== ABOUT THIS EXERCISE ==
When you retype the data, keep every word exactly and include none of the pictures.

[Start of section]

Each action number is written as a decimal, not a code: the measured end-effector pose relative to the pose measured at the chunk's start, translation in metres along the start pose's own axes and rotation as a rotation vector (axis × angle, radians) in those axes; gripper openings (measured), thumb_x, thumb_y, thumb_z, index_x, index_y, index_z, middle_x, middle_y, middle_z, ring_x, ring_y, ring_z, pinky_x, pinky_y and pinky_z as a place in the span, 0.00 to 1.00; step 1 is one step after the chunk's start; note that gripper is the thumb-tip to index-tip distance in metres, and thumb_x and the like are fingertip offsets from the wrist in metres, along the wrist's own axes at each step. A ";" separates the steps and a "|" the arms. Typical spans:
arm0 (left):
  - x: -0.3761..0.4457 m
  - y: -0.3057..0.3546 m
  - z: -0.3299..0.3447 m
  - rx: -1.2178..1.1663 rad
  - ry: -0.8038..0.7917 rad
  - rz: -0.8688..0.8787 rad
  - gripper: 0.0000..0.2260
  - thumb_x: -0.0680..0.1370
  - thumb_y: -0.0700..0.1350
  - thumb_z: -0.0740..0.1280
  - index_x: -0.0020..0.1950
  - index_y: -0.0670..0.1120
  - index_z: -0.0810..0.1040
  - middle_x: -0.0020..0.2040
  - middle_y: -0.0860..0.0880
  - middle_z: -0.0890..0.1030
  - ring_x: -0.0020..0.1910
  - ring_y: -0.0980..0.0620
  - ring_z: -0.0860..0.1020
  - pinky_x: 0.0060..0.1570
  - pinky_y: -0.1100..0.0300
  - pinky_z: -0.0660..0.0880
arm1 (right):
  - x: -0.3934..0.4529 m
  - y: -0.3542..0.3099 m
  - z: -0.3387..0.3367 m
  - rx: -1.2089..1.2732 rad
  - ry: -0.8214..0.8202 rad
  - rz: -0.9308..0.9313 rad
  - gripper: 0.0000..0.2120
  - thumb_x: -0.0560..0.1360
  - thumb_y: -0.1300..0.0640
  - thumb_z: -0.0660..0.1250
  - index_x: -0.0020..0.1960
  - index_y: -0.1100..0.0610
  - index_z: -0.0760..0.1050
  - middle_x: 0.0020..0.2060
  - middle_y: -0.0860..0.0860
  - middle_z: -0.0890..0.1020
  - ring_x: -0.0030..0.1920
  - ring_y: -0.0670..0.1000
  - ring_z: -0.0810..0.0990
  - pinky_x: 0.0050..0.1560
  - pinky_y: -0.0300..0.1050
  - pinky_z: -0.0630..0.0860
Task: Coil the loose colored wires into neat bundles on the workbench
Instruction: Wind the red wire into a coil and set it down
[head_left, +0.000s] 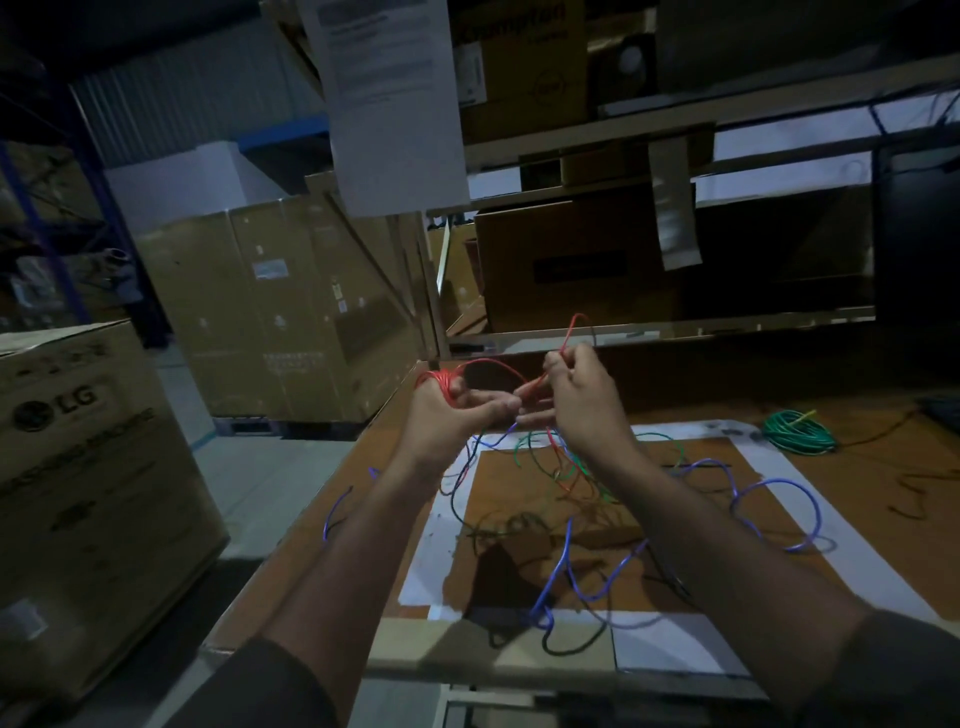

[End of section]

== THE COMPLETED TASK ==
Each action number is written as a decimal, not a code: the measured end-effector pose relative to the pose measured at the chunk's start, translation in metres along the start pose's own axes and rotation as a rotation vector (axis × angle, radians) in those axes; gripper openings (measured), thumb_x, thumb_y, thumb_z, index_x, index_y, index_z, middle_x, middle_y, middle_z, ring_x, ring_y, ring_z, pinky_x, pinky_y and pinky_z as a place in the span, 0.00 to 1.00; step 1 is one step after the chunk's start; note that gripper is the thumb-tip to index-tip distance in metres, and thumb_x and the like are fingertip offsets from the wrist in metres, along the wrist's own axes at each step. A ";" separates the steps and a "|" the arms. Typical spans:
arm0 (left):
  - x: -0.3761..0.4457 m
  - y: -0.3057..0.3546 m
  - z: -0.3299..0.3447 m
  - rx: -1.2178..1.1663 rad
  - ry: -0.8038..0.7917 rad
  - rz: -0.8688..0.8787 rad
  - gripper: 0.0000..0.2260
  - thumb_x: -0.0680..0.1370
  - thumb_y: -0.0700..0.1350
  - thumb_z: -0.0740..0.1280
  - index_x: -0.0020..0.1950
  - index_y: -0.0670..0.1120
  - index_z: -0.0810..0.1040
  - middle_x: -0.0020..0.2040
  - middle_y: -0.0860..0.0880
  - middle_z: -0.0890..0.1030
  - ring_x: -0.0020..0.1910
  - ring_y: -0.0980..0.0620
  - ring_z: -0.0860..0.1020
  - pinky_x: 0.0060..0.1570
  - pinky_y: -0.1100..0.0300
  - pinky_z: -0.0660..0.0880
arm1 (right):
  - x: -0.3934..0.4529 m
  - y: -0.3542..0.3099 m
  - z: -0.3387..0.3367 m
  - rx: -1.2089..1.2732 rad
  - ry: -0.8214..0.8202 rad
  - rz: -0.9308..0.9313 rad
  - gripper: 0.0000..0.2120
  - thumb_x: -0.0560..0.1360
  - thumb_y: -0.1300..0.0640
  - thumb_z: -0.0660..0.1250
  - index_x: -0.0020..0.1960
  - index_y: -0.1100..0.0610
  - index_z: -0.0760..0.1050
  - middle_x: 0.0020..0.2060
  - middle_y: -0.0860..0.0860
  - middle_z: -0.0890..0.1020
  - ring_x: -0.0030..0.1920
  - ring_y: -0.0670..0.1000
  - ring_z: -0.0810..0.0990
  - pinky_x: 0.0050..0.1560
  - pinky_y: -0.0300..0.1050
  - pinky_z: -0.0630..0.0860
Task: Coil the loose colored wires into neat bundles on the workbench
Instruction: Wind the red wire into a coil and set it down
[head_left, +0.000s] 

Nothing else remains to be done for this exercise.